Das ist daran zu erkennen, dass der Film nach einem etwas holprigen Einstieg mit vielen, für diese Filmgattung passenden, Sexszenen und nackten Brüsten, das liefert, was die Fans sehen wollen: Ein wahnwitziges Schlachtfest, dass keine Geschmacklosigkeit auslässt und schnell erkennen lässt, warum der Film hierzulande bei der FSK abgeblitzt ist. In DAS TÖDLICHSTE REICH werden Eingeweide herausgerissen, Körperteile abgetrennt, Menschen flambiert, sogar ein Fötus wird aus dem Mutterleib herausgebohrt. Und wenn eine Person auf seinen eigenen, eben erst abgetrennten, Kopf uriniert, dann ist man sicher, dass der Streifen jedem Sittenwächter den blutigen Mittelfinger zeigt. Dazu kommt noch, dass alle Effekte handgemacht sind und ein herrliches Old-School-Feeling mit sich bringen. Klar, die Make-Up-Szenen sind nicht State of the Art aber um Welten besser, als billiges CGI. Hier kehrt man zu den Wurzeln zurück, als noch echtes Kunstblut aus allen Ecken und Enden spritzte.

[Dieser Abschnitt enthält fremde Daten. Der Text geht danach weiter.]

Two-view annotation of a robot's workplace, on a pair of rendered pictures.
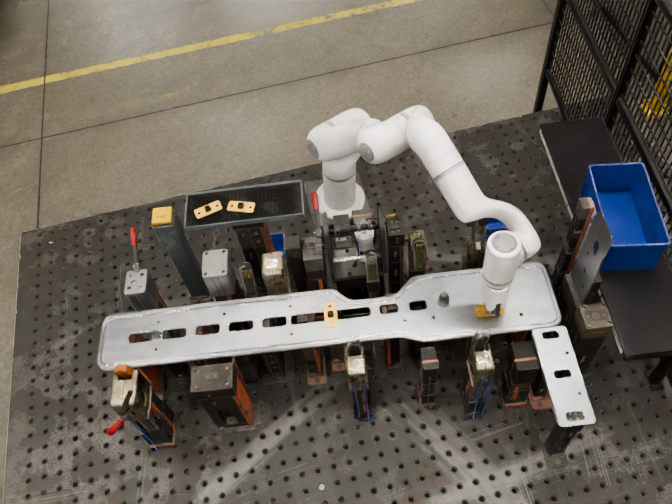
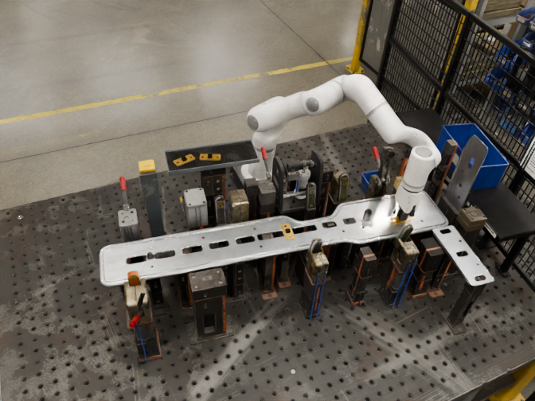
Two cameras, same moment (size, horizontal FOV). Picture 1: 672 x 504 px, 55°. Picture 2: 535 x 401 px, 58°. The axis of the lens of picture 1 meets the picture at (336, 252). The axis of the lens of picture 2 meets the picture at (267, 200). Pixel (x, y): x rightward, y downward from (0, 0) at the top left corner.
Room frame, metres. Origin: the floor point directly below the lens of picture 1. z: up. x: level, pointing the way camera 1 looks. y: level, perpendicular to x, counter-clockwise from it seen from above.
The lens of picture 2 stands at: (-0.22, 0.59, 2.38)
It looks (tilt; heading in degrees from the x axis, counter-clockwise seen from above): 44 degrees down; 339
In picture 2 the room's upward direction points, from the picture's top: 4 degrees clockwise
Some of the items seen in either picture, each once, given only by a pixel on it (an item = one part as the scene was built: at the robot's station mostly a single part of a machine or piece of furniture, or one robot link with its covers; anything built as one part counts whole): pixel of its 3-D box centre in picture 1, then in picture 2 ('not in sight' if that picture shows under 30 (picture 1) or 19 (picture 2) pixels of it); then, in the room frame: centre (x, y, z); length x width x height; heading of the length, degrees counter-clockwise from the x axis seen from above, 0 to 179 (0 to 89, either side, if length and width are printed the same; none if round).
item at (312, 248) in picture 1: (319, 280); (264, 218); (1.14, 0.07, 0.89); 0.13 x 0.11 x 0.38; 177
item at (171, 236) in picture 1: (183, 257); (154, 208); (1.30, 0.52, 0.92); 0.08 x 0.08 x 0.44; 87
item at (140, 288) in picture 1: (154, 309); (134, 247); (1.14, 0.63, 0.88); 0.11 x 0.10 x 0.36; 177
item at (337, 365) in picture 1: (334, 334); (283, 255); (0.96, 0.04, 0.84); 0.13 x 0.05 x 0.29; 177
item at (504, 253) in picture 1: (502, 256); (419, 165); (0.87, -0.42, 1.29); 0.09 x 0.08 x 0.13; 116
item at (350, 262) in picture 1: (357, 264); (294, 203); (1.14, -0.06, 0.94); 0.18 x 0.13 x 0.49; 87
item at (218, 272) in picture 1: (230, 296); (198, 232); (1.12, 0.37, 0.90); 0.13 x 0.10 x 0.41; 177
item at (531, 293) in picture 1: (324, 318); (283, 235); (0.94, 0.07, 1.00); 1.38 x 0.22 x 0.02; 87
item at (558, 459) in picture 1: (562, 433); (465, 301); (0.53, -0.56, 0.84); 0.11 x 0.06 x 0.29; 177
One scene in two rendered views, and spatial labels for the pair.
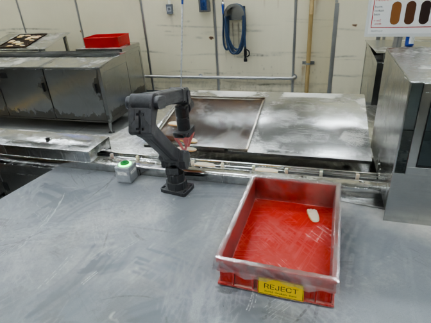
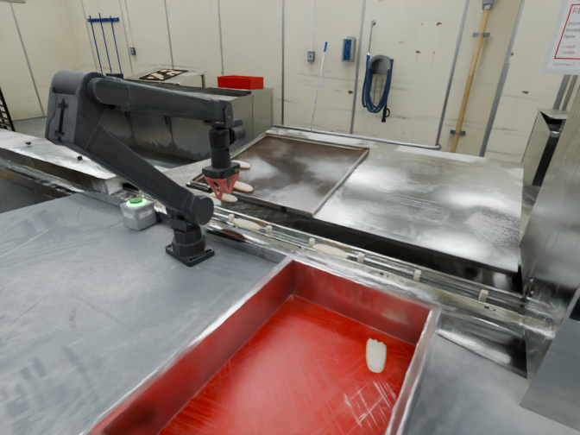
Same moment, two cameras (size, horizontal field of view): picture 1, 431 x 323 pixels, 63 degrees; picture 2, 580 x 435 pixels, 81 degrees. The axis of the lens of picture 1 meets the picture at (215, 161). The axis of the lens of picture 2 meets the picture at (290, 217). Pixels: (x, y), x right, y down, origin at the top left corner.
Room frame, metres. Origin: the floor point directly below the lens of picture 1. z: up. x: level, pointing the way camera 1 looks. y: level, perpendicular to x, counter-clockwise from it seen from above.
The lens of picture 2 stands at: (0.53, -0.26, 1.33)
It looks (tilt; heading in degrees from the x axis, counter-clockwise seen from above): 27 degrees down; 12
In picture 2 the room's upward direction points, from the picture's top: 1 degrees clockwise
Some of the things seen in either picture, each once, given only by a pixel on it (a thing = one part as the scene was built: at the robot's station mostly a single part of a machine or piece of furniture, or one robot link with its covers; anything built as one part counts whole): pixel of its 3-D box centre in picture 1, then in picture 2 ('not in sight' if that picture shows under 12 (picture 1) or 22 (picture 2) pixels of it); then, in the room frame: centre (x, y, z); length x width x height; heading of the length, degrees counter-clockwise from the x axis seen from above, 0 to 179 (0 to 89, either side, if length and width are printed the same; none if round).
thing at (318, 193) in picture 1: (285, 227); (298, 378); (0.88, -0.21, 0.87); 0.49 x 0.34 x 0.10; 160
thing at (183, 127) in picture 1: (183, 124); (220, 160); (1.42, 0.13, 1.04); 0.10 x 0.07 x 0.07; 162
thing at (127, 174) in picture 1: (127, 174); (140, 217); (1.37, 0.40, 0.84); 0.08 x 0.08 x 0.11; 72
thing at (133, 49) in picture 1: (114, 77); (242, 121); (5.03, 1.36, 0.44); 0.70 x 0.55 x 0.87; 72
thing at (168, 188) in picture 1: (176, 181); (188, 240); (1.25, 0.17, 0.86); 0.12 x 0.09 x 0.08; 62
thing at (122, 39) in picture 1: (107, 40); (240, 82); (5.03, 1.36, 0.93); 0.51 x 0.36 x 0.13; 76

Inszenatorisch ist PUPPET MASTER dafür normaler Standard. Zwar zelebrieren die beiden schwedischen Regisseure Tommy Wiklund und Sonny Laguna mit Hingabe die matschigen Gore-Momente, abseits davon ist der Streifen natürlich und erwartungsgemäß billig geraten. Digital-Look und spärliche Sets bestimmen das Geschehen und verursachen einen kleinen Dämpfer beim geneigten Zuschauer. Man kann sich aber damit trösten, dass das Großteil des Budgets wahrscheinlich in die Effekte geflossen ist, was auch den Puppen zu erkennen ist, die in bester Stop-Motion-Manier ihren Blutdurst stillen. Auch hier fühlt sich der Film angenehm Retro an.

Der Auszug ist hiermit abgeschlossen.